E onde, sabe-se agora, existia uma segunda intermediária, a Madison, que ajudou a onerar o preço da vacina.
Mais que isso, pelo que também se sabe, Bolsonaro havia dado aval para a contratação especial ainda no meio do ano passado, quando imprecava contra a Coronavac de João Doria e acusava o imunizante da Pfeizer de condições contratuais leoninas e efeitos de jacaré.
É muito indício para que o governo tivesse optado pela pior das alternativas, na pressa de afastar qualquer sugestão de corrupção no seu governo.
Deveria ter tentado o eficiente e velho modelo de ficar calado ou dizer que "não sabia".
Como já escrevi aqui, é a bala de prata contra o que resta de sustentação de seu discurso de honorabilidade, que o faria em tese diferente dos demais políticos. Até então, era acusado de coisas piores, mas imateriais. Não de roubo, algo que nossos costumes políticos condenam mais do que bater em mãe.

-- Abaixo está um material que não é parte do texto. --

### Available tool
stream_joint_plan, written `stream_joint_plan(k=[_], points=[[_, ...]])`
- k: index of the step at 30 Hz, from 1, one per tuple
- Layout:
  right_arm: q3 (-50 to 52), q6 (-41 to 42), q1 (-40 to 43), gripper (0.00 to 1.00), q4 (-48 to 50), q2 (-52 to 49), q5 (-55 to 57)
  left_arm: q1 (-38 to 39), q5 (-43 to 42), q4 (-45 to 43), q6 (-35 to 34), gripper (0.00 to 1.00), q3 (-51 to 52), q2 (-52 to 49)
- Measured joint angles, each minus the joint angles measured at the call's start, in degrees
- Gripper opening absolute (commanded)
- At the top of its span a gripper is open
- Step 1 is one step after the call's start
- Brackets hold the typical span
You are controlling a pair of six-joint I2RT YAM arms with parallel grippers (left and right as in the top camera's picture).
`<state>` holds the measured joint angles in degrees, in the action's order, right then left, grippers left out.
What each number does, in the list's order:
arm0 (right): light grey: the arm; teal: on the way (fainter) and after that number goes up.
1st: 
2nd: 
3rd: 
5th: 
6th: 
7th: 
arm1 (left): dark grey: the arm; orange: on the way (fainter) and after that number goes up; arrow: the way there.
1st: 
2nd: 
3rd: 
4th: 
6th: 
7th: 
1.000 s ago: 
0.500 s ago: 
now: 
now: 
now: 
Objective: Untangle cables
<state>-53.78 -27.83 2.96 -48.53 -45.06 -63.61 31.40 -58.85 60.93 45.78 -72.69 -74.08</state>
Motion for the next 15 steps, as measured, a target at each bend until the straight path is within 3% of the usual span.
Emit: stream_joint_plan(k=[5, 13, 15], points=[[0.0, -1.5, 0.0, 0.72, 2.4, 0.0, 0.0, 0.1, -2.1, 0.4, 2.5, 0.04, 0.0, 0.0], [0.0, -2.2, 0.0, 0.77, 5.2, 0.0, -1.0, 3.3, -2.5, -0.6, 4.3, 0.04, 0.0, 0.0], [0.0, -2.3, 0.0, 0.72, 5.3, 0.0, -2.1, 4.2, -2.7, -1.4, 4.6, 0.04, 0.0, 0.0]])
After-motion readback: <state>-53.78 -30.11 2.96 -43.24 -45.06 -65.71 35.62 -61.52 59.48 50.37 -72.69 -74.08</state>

Como ensina a história, desde que Carlos Lacerda inaugurou o assassinato de reputações como estratégia eleitoral, nos anos 50 contra Getúlio Vargas, a corrupção virou o argumento mais eficiente — e infalível — para encurtar o processo de desmoralização do oponente.

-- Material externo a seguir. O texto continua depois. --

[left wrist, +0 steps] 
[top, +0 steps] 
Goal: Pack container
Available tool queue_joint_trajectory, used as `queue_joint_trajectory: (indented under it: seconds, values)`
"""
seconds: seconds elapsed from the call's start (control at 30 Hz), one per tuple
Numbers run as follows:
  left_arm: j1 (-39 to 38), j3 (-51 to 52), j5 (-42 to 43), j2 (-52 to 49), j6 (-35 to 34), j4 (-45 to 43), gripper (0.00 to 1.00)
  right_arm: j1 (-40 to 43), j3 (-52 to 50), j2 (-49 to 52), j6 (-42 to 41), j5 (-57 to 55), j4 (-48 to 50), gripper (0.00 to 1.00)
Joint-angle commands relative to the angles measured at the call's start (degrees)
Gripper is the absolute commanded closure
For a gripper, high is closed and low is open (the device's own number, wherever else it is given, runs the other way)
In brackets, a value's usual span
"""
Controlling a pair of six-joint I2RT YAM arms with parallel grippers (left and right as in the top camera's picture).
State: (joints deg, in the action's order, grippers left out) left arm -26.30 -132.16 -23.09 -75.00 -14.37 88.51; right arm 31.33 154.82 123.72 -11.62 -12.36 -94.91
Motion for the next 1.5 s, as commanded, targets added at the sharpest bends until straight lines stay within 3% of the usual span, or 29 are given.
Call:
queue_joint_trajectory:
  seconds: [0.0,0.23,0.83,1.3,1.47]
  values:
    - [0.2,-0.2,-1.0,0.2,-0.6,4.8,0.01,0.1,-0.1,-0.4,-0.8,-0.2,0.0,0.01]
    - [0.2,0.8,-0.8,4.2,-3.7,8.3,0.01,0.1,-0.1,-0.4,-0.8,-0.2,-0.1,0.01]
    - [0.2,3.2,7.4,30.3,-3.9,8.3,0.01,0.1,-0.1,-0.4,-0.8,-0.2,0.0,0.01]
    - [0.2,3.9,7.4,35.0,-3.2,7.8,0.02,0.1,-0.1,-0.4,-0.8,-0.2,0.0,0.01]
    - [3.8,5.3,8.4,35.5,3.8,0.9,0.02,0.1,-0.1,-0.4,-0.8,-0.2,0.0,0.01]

O PT o usou com maestria contra Collor de Mello, no início dos 90, e foi sua maior vítima em igual ou pior medida, em meados da última década, no turbilhão de denúncias da Lava-Jato que resultou no impeachment de Dilma e na eleição de Bolsonaro.
A ponto de, quase sempre, ofuscar suas intenções e outros defeitos piores dos denunciados. Prender Getúlio, Collor ou Lula nunca foi o principal objetivo. Assim, como se viria a saber, ser corrupto não era o pior de nenhum dos três. Nem, como se sabe, de Bolsonaro.